**WORKING DATA**
※

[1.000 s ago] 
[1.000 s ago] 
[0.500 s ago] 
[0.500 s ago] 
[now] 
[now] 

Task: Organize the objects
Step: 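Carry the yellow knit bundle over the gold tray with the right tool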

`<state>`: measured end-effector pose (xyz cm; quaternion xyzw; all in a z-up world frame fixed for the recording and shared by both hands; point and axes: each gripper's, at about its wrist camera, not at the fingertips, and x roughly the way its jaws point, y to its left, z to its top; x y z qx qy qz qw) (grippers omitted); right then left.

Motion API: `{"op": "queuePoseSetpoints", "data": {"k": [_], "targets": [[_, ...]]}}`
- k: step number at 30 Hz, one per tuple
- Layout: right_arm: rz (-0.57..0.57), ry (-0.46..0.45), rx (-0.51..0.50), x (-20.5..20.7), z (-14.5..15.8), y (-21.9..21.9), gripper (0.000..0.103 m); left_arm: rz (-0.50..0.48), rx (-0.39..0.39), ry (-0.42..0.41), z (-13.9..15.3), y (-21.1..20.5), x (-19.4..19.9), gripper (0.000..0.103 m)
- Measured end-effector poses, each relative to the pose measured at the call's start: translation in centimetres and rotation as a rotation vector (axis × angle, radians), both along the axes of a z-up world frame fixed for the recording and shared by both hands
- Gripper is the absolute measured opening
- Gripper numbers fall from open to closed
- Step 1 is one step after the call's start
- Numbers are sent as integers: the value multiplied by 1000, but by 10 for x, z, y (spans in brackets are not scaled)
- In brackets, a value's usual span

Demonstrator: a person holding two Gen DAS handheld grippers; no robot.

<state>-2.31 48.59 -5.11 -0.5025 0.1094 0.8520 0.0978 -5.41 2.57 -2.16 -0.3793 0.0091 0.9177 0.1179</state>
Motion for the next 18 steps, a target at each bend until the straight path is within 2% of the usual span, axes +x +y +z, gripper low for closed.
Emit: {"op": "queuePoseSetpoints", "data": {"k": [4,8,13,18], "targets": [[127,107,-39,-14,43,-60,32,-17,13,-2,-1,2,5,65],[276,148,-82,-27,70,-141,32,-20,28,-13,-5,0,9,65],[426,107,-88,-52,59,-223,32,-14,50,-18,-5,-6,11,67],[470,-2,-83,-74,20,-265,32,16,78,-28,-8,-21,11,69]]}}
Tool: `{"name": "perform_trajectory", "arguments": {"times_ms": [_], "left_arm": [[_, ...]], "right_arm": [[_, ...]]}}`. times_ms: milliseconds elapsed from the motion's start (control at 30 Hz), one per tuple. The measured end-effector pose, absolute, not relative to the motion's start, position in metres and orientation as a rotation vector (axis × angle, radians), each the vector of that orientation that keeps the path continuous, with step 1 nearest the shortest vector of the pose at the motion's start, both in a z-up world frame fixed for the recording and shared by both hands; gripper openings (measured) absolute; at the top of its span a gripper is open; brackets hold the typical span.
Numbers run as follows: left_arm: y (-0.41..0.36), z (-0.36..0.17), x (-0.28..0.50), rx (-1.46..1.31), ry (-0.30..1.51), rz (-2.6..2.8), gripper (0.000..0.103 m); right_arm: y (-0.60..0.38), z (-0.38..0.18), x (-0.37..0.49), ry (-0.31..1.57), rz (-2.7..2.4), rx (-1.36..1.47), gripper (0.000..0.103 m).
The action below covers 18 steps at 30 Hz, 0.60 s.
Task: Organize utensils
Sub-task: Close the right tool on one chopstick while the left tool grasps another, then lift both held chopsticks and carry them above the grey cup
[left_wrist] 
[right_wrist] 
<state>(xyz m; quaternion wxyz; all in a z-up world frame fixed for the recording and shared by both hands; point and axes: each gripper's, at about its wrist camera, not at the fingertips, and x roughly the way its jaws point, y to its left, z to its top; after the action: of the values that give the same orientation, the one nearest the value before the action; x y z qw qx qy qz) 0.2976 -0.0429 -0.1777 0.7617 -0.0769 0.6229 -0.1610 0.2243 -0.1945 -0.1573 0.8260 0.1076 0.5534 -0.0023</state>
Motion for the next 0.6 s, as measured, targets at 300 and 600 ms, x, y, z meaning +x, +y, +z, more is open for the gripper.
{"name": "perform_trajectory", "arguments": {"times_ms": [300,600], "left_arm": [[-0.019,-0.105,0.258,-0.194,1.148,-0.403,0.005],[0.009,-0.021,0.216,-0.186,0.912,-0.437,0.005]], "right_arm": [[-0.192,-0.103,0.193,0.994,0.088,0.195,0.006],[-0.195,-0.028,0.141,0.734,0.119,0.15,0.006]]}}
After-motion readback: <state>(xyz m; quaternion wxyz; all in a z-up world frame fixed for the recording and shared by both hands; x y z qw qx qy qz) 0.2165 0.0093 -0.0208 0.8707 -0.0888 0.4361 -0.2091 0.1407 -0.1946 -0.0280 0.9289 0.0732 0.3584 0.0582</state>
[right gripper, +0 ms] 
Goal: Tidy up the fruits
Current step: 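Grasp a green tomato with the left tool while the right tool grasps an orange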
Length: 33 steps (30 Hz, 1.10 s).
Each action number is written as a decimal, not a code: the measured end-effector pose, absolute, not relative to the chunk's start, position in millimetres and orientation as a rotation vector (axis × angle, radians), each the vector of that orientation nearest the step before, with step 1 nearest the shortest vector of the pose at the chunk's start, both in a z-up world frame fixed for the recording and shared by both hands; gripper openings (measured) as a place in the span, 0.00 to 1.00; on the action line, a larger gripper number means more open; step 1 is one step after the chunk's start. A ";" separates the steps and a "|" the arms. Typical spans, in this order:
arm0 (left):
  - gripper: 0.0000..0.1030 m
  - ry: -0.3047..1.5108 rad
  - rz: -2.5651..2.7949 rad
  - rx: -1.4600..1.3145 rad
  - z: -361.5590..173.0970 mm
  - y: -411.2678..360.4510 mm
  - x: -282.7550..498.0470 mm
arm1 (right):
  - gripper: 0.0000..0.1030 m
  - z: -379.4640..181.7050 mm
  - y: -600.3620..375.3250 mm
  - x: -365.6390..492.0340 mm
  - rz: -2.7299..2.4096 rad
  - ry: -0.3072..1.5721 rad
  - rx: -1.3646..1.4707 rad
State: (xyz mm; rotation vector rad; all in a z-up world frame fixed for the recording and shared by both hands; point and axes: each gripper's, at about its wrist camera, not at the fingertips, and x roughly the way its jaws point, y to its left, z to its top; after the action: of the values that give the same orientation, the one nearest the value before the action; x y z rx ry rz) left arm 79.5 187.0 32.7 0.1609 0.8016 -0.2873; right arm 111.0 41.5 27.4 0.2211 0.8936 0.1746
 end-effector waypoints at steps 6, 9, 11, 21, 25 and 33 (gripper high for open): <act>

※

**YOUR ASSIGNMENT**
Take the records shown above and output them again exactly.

**TASK RESULT**
[1.000 s ago] 
[1.000 s ago] 
[0.500 s ago] 
[0.500 s ago] 
[now] 
[now] 

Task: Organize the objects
Step: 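Carry the yellow knit bundle over the gold tray with the right tool
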
`<state>`: measured end-effector pose (xyz cm; quaternion xyzw; all in a z-up world frame fixed for the recording and shared by both hands; point and axes: each gripper's, at about its wrist camera, not at the fingertips, and x roughly the way its jaws point, y to its left, z to its top; x y z qx qy qz qw) (grippers omitted); right then left.

Motion API: `{"op": "queuePoseSetpoints", "data": {"k": [_], "targets": [[_, ...]]}}`
- k: step number at 30 Hz, one per tuple
- Layout: right_arm: rz (-0.57..0.57), ry (-0.46..0.45), rx (-0.51..0.50), x (-20.5..20.7), z (-14.5..15.8), y (-21.9..21.9), gripper (0.000..0.103 m); left_arm: rz (-0.50..0.48), rx (-0.39..0.39), ry (-0.42..0.41), z (-13.9..15.3), y (-21.1..20.5), x (-19.4..19.9), gripper (0.000..0.103 m)
- Measured end-effector poses, each relative to the pose measured at the call's start: translation in centimetres and rotation as a rotation vector (axis × angle, radians), both along the axes of a z-up world frame fixed for the recording and shared by both hands
- Gripper is the absolute measured opening
- Gripper numbers fall from open to closed
- Step 1 is one step after the call's start
- Numbers are sent as integers: the value multiplied by 1000, but by 10 for x, z, y (spans in brackets are not scaled)
- In brackets, a value's usual span

Demonstrator: a person holding two Gen DAS handheld grippers; no robot.

<state>-2.31 48.59 -5.11 -0.5025 0.1094 0.8520 0.0978 -5.41 2.57 -2.16 -0.3793 0.0091 0.9177 0.1179</state>
Motion for the next 18 steps, a target at each bend until the straight path is within 2% of the usual span, axes +x +y +z, gripper low for closed.
Emit: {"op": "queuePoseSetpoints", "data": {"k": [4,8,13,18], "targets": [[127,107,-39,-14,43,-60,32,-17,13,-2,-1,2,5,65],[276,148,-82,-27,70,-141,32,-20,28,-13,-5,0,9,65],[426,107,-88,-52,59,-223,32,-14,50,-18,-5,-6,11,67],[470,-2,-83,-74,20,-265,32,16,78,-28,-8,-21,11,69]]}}
Tool: `{"name": "perform_trajectory", "arguments": {"times_ms": [_], "left_arm": [[_, ...]], "right_arm": [[_, ...]]}}`. times_ms: milliseconds elapsed from the motion's start (control at 30 Hz), one per tuple. The measured end-effector pose, absolute, not relative to the motion's start, position in metres and orientation as a rotation vector (axis × angle, radians), each the vector of that orientation that keeps the path continuous, with step 1 nearest the shortest vector of the pose at the motion's start, both in a z-up world frame fixed for the recording and shared by both hands; gripper openings (measured) absolute; at the top of its span a gripper is open; brackets hold the typical span.
Numbers run as follows: left_arm: y (-0.41..0.36), z (-0.36..0.17), x (-0.28..0.50), rx (-1.46..1.31), ry (-0.30..1.51), rz (-2.6..2.8), gripper (0.000..0.103 m); right_arm: y (-0.60..0.38), z (-0.38..0.18), x (-0.37..0.49), ry (-0.31..1.57), rz (-2.7..2.4), rx (-1.36..1.47), gripper (0.000..0.103 m).
The action below covers 18 steps at 30 Hz, 0.60 s.
Task: Organize utensils
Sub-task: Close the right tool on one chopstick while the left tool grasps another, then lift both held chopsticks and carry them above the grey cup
[left_wrist] 
[right_wrist] 
<state>(xyz m; quaternion wxyz; all in a z-up world frame fixed for the recording and shared by both hands; point and axes: each gripper's, at about its wrist camera, not at the fingertips, and x roughly the way its jaws point, y to its left, z to its top; after the action: of the values that give the same orientation, the one nearest the value before the action; x y z qw qx qy qz) 0.2976 -0.0429 -0.1777 0.7617 -0.0769 0.6229 -0.1610 0.2243 -0.1945 -0.1573 0.8260 0.1076 0.5534 -0.0023</state>
Motion for the next 0.6 s, as measured, targets at 300 and 600 ms, x, y, z meaning +x, +y, +z, more is open for the gripper.
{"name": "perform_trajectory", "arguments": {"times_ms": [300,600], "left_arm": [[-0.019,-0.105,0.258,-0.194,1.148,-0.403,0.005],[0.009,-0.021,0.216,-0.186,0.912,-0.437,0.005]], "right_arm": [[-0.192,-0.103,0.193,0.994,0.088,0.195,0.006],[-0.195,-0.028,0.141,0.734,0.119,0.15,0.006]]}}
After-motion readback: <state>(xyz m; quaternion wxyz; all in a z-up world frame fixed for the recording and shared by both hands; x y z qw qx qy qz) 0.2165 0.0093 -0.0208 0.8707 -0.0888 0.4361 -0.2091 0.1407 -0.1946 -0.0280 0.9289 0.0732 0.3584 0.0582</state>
[right gripper, +0 ms] 
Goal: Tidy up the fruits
Current step: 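Grasp a green tomato with the left tool while the right tool grasps an orange
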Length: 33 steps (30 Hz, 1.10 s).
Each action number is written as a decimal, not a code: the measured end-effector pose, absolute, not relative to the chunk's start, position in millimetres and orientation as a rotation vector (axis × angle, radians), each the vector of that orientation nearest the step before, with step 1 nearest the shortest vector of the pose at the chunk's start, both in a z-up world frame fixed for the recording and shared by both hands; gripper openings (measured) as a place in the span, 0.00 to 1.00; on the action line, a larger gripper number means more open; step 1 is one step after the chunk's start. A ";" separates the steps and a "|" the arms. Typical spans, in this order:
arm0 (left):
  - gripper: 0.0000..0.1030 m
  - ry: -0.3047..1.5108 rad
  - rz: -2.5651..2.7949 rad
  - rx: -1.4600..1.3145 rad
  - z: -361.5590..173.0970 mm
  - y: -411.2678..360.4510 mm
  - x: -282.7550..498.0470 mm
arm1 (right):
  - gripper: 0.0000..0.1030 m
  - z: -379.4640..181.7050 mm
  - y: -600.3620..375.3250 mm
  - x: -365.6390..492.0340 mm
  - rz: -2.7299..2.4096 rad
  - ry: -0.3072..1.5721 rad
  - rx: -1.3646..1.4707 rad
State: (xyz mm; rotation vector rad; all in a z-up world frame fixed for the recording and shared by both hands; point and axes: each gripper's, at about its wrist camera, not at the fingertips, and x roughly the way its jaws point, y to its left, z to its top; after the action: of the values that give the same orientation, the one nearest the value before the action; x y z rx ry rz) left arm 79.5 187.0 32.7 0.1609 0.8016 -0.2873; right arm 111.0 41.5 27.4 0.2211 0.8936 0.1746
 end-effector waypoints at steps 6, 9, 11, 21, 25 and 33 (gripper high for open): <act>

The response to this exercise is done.